Work instruction :: With the images removed, repeat the data below exactly.

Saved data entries
--*--
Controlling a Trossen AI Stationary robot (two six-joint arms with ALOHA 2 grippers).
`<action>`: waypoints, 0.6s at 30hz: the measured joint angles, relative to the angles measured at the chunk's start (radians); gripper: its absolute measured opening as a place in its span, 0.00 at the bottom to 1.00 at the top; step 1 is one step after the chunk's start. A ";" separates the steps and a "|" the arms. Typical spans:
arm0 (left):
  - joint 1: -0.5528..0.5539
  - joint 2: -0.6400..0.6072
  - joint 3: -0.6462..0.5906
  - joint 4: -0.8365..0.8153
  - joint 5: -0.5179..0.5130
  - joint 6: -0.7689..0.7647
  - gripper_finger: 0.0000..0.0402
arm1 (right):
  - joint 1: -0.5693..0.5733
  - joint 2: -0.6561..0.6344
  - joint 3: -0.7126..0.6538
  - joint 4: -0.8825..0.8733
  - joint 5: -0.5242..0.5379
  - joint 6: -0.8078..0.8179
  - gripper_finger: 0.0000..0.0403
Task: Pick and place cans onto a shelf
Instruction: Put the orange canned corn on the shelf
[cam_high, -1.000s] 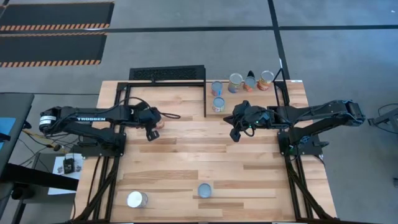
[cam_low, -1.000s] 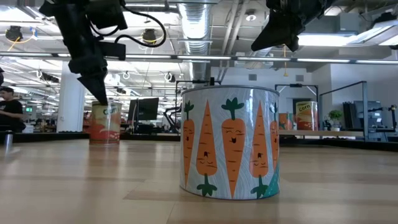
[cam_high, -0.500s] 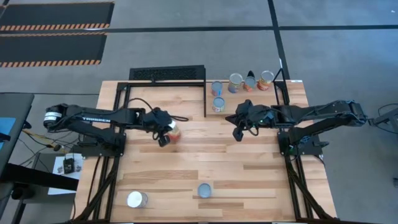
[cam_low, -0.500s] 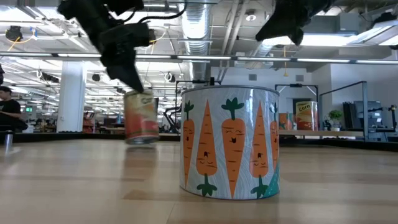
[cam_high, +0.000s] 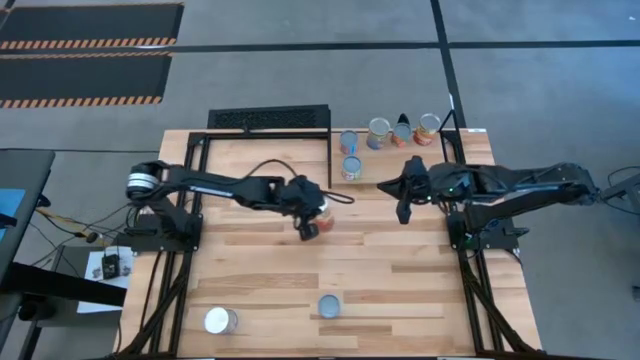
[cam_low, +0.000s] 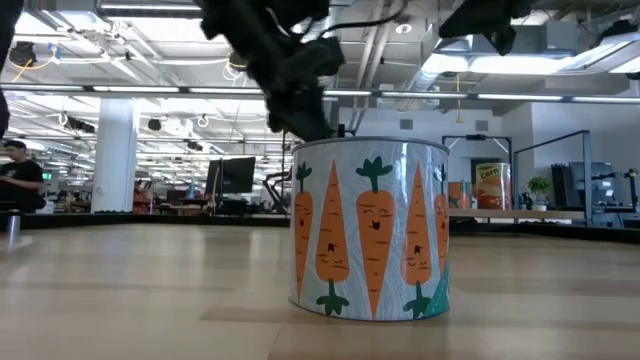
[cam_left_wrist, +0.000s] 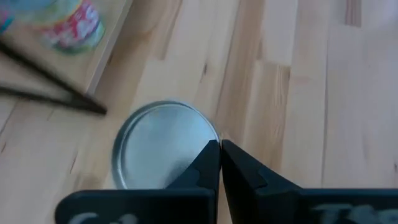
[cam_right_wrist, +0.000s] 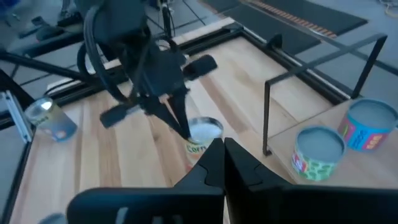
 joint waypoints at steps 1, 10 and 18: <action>0.000 0.029 0.028 0.000 0.000 0.006 0.00 | 0.002 -0.008 -0.001 -0.010 0.000 0.000 0.03; -0.020 0.193 0.179 0.030 0.069 0.024 0.00 | 0.034 -0.026 -0.001 -0.017 0.000 0.015 0.03; -0.039 0.198 0.198 0.022 0.082 0.009 0.05 | 0.038 -0.024 -0.002 -0.013 -0.001 0.017 0.03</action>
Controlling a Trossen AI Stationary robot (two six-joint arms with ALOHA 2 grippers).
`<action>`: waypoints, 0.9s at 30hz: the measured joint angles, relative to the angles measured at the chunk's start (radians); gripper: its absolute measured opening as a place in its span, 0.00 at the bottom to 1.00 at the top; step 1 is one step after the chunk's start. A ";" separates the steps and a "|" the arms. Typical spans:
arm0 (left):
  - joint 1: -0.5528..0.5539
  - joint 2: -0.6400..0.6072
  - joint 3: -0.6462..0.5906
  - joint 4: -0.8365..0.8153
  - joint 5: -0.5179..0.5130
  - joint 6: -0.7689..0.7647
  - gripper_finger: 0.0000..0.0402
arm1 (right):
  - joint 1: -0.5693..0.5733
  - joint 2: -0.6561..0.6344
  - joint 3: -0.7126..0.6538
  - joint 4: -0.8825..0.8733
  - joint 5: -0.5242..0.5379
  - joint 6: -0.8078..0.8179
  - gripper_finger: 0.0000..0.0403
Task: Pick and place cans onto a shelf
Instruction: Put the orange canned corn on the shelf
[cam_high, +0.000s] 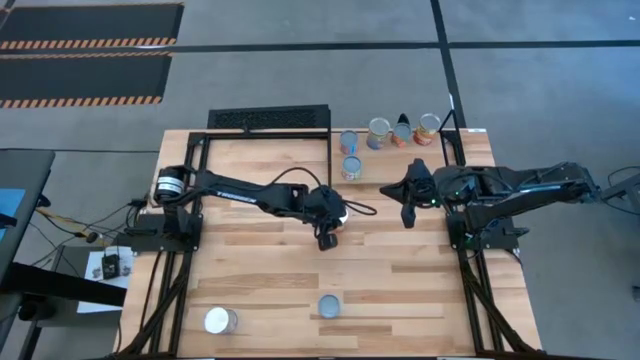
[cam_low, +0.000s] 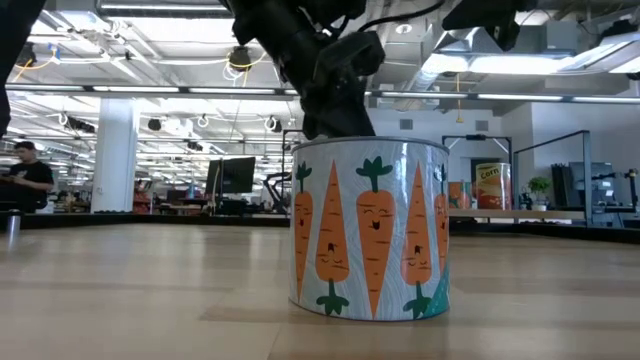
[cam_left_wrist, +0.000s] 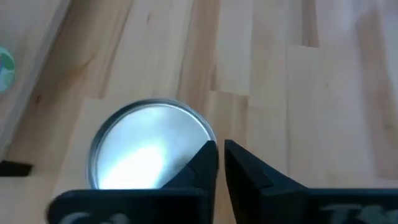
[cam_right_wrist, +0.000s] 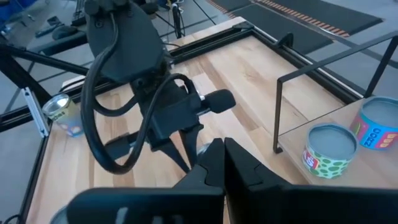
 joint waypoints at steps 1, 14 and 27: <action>0.000 -0.004 0.000 -0.001 0.014 -0.006 0.06 | 0.000 0.000 0.000 0.000 0.000 0.000 0.03; 0.004 -0.213 -0.057 0.044 -0.114 -0.019 0.22 | 0.000 0.015 0.000 0.024 -0.002 -0.003 0.03; 0.045 -0.585 -0.598 0.505 -0.069 -0.190 0.01 | 0.000 0.315 0.007 0.213 -0.108 -0.062 0.13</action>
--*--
Answer to the exercise ::
Controlling a Trossen AI Stationary robot (two six-joint arms with ALOHA 2 grippers).
`<action>`: waypoints, 0.6s at 30hz: the measured joint angles, relative to the angles measured at the chunk's start (radians); gripper: its absolute measured opening as a place in its span, 0.00 at the bottom to 1.00 at the top; step 1 is one step after the chunk's start. A ";" separates the steps and a "|" the arms. Typical spans:
arm0 (left):
  - joint 1: -0.5528..0.5539
  - joint 2: -0.6400..0.6072
  - joint 3: -0.6462..0.5906
  - joint 4: -0.8365..0.8153
  - joint 5: -0.5179..0.5130
  - joint 6: -0.7689..0.7647
  - gripper_finger: 0.0000..0.0402
arm1 (right):
  - joint 1: -0.5693..0.5733
  - joint 2: -0.6561..0.6344
  - joint 3: -0.7126..0.6538
  - joint 4: -0.8825..0.8733
  - joint 5: -0.5242..0.5379
  - joint 6: -0.8078..0.8179
  - gripper_finger: 0.0000..0.0403
Task: Pick and place cans onto a shelf
Instruction: Put the orange canned corn on the shelf
[cam_high, -1.000s] 
[cam_low, -1.000s] 
[cam_high, -0.500s] 
[cam_low, -0.500s] 
[cam_high, +0.000s] 
[cam_low, +0.000s] 
[cam_left_wrist, +0.000s] 
[cam_right_wrist, +0.000s] 
 joint waypoints at steps 1, 10 and 18: <action>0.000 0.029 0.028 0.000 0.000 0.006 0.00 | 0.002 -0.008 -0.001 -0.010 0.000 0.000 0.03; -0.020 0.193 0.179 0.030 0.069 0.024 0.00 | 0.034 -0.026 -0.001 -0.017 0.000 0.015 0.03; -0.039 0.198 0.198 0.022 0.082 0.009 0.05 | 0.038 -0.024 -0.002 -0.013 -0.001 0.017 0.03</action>
Controlling a Trossen AI Stationary robot (two six-joint arms with ALOHA 2 grippers).
`<action>`: waypoints, 0.9s at 30hz: the measured joint angles, relative to the angles measured at the chunk's start (radians); gripper: its absolute measured opening as a place in its span, 0.00 at the bottom to 1.00 at the top; step 1 is one step after the chunk's start. A ";" separates the steps and a "|" the arms. Typical spans:
arm0 (left):
  - joint 1: -0.5528..0.5539
  - joint 2: -0.6400..0.6072
  - joint 3: -0.6462..0.5906
  - joint 4: -0.8365..0.8153
  - joint 5: -0.5179..0.5130
  - joint 6: -0.7689..0.7647
  - gripper_finger: 0.0000..0.0402
arm1 (right):
  - joint 1: -0.5693..0.5733
  - joint 2: -0.6561..0.6344
  - joint 3: -0.7126..0.6538
  - joint 4: -0.8825..0.8733
  - joint 5: -0.5242..0.5379
  - joint 6: -0.8078..0.8179
  - gripper_finger: 0.0000..0.0403
Task: Pick and place cans onto a shelf
Instruction: Put the orange canned corn on the shelf
[cam_high, +0.000s] 
[cam_low, +0.000s] 
[cam_left_wrist, +0.000s] 
[cam_right_wrist, +0.000s] 
 joint waypoints at steps 1, 14 and 27: <action>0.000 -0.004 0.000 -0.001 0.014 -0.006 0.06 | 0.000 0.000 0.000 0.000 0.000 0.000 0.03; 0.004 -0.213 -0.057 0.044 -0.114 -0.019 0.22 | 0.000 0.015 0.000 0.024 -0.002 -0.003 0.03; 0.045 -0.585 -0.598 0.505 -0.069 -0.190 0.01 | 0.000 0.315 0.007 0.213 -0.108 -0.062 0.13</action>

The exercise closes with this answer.